-- PROBLEM TO WORK ON --
Reproduce the entries below character for character.

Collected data
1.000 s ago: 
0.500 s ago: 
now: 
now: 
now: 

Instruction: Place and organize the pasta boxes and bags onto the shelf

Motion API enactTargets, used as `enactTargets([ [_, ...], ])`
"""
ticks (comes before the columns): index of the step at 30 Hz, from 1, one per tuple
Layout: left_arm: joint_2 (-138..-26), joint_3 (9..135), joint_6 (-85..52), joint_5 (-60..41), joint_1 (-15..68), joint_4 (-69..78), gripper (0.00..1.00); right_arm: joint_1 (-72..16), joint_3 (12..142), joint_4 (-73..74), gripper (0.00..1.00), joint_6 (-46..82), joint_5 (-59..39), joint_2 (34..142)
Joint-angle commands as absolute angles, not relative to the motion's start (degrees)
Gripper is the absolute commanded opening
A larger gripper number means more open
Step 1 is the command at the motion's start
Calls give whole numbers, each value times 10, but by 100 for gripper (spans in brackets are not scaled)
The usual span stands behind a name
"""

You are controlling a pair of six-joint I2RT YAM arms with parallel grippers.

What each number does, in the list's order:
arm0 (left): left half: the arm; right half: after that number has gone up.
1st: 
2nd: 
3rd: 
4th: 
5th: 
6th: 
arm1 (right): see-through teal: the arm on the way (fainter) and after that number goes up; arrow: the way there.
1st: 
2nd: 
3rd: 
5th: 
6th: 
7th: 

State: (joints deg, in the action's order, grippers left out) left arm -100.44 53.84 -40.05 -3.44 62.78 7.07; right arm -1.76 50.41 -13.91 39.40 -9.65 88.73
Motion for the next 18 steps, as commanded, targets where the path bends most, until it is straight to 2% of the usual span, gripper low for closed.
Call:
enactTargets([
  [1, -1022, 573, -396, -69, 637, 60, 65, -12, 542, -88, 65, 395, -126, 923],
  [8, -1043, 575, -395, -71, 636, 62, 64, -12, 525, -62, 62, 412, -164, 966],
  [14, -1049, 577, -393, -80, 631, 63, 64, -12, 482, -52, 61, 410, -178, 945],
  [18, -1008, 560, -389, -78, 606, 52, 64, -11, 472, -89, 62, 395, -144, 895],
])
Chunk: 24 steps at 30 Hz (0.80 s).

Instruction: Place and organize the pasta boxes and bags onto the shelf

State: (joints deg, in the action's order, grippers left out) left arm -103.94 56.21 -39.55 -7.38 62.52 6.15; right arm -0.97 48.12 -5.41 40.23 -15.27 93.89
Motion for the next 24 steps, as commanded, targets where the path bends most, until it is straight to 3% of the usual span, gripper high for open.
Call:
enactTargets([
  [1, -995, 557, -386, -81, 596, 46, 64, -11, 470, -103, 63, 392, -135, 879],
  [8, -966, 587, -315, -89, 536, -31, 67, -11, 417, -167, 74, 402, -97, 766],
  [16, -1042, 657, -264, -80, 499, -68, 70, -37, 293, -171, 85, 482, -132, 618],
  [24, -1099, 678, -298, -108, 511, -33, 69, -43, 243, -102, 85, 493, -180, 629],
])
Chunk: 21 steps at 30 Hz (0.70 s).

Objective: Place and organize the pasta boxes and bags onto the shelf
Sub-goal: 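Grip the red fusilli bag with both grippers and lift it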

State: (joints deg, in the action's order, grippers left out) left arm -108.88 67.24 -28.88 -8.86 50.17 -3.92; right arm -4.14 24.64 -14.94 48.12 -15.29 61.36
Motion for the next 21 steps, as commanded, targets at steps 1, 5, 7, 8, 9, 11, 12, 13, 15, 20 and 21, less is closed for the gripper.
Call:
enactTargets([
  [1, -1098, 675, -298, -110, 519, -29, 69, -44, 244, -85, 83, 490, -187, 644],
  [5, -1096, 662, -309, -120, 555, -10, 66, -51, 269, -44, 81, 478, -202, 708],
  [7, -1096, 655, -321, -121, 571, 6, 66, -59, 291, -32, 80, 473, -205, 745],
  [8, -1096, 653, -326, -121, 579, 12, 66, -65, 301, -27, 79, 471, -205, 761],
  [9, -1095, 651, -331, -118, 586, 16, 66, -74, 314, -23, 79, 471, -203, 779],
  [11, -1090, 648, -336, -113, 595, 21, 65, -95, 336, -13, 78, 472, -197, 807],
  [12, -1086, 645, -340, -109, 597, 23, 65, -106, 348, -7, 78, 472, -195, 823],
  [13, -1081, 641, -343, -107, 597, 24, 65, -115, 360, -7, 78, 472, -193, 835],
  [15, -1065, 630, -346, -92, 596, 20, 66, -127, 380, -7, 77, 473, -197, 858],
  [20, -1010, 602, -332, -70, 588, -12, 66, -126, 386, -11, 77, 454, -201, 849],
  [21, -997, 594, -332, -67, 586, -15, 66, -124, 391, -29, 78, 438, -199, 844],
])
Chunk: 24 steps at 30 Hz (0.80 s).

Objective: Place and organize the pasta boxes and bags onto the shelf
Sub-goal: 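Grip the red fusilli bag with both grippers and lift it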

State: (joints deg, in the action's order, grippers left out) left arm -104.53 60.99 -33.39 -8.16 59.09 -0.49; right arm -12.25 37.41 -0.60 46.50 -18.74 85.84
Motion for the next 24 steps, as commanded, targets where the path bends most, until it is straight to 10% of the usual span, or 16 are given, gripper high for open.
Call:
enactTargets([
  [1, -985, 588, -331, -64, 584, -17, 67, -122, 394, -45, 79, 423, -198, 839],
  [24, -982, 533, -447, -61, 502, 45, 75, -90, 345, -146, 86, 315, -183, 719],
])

-- RESPONSE TO THIS EXERCISE --
1.000 s ago: 
0.500 s ago: 
now: 
now: 
now: 

Instruction: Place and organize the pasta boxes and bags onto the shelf

Motion API enactTargets, used as `enactTargets([ [_, ...], ])`
"""
ticks (comes before the columns): index of the step at 30 Hz, from 1, one per tuple
Layout: left_arm: joint_2 (-138..-26), joint_3 (9..135), joint_6 (-85..52), joint_5 (-60..41), joint_1 (-15..68), joint_4 (-69..78), gripper (0.00..1.00); right_arm: joint_1 (-72..16), joint_3 (12..142), joint_4 (-73..74), gripper (0.00..1.00), joint_6 (-46..82), joint_5 (-59..39), joint_2 (34..142)
Joint-angle commands as absolute angles, not relative to the motion's start (degrees)
Gripper is the absolute commanded opening
A larger gripper number means more open
Step 1 is the command at the motion's start
Calls give whole numbers, each value times 10, but by 100 for gripper (spans in brackets are not scaled)
The usual span stands behind a name
"""

You are controlling a pair of six-joint I2RT YAM arms with parallel grippers.

What each number does, in the list's order:
arm0 (left): left half: the arm; right half: after that number has gone up.
1st: 
2nd: 
3rd: 
4th: 
5th: 
6th: 
arm1 (right): see-through teal: the arm on the way (fainter) and after that number goes up; arrow: the way there.
1st: 
2nd: 
3rd: 
5th: 
6th: 
7th: 

State: (joints deg, in the action's order, grippers left out) left arm -100.44 53.84 -40.05 -3.44 62.78 7.07; right arm -1.76 50.41 -13.91 39.40 -9.65 88.73
Motion for the next 18 steps, as commanded, targets where the path bends most, until it is straight to 2% of the usual span, gripper low for closed.
Call:
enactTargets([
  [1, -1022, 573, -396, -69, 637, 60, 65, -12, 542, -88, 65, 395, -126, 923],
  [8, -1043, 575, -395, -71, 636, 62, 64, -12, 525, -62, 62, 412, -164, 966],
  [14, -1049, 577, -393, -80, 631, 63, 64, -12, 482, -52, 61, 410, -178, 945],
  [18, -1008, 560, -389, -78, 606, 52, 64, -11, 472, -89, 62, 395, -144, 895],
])
Chunk: 24 steps at 30 Hz (0.80 s).

Instruction: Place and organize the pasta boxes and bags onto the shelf

State: (joints deg, in the action's order, grippers left out) left arm -103.94 56.21 -39.55 -7.38 62.52 6.15; right arm -0.97 48.12 -5.41 40.23 -15.27 93.89
Motion for the next 24 steps, as commanded, targets where the path bends most, until it is straight to 3% of the usual span, gripper high for open.
Call:
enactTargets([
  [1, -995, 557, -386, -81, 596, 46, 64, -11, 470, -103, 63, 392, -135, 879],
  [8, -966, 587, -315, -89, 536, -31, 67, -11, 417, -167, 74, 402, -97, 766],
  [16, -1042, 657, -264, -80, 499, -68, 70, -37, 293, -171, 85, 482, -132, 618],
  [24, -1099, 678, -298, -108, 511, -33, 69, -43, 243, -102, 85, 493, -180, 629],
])
Chunk: 21 steps at 30 Hz (0.70 s).

Objective: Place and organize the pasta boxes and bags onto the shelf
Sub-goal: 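Grip the red fusilli bag with both grippers and lift it
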
State: (joints deg, in the action's order, grippers left out) left arm -108.88 67.24 -28.88 -8.86 50.17 -3.92; right arm -4.14 24.64 -14.94 48.12 -15.29 61.36
Motion for the next 21 steps, as commanded, targets at steps 1, 5, 7, 8, 9, 11, 12, 13, 15, 20 and 21, less is closed for the gripper.
Call:
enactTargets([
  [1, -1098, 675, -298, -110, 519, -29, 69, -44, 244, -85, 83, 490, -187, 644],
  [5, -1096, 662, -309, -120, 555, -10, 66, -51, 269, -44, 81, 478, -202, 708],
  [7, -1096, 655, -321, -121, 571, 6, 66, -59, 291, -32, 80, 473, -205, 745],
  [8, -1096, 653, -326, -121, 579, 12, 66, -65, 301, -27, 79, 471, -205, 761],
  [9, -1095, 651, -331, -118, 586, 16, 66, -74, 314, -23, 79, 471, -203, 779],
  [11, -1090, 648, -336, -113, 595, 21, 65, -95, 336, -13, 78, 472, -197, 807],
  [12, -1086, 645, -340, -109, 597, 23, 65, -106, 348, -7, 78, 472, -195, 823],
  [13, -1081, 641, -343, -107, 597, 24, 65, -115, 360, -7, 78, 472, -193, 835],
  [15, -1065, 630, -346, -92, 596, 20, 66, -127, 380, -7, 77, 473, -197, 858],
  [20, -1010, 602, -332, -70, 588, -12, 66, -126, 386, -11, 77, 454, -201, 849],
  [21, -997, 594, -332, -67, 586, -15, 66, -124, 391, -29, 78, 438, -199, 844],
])
Chunk: 24 steps at 30 Hz (0.80 s).

Objective: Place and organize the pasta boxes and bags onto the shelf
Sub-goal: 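Grip the red fusilli bag with both grippers and lift it
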
State: (joints deg, in the action's order, grippers left out) left arm -104.53 60.99 -33.39 -8.16 59.09 -0.49; right arm -12.25 37.41 -0.60 46.50 -18.74 85.84
Motion for the next 24 steps, as commanded, targets where the path bends most, until it is straight to 10% of the usual span, or 16 are given, gripper high for open.
Call:
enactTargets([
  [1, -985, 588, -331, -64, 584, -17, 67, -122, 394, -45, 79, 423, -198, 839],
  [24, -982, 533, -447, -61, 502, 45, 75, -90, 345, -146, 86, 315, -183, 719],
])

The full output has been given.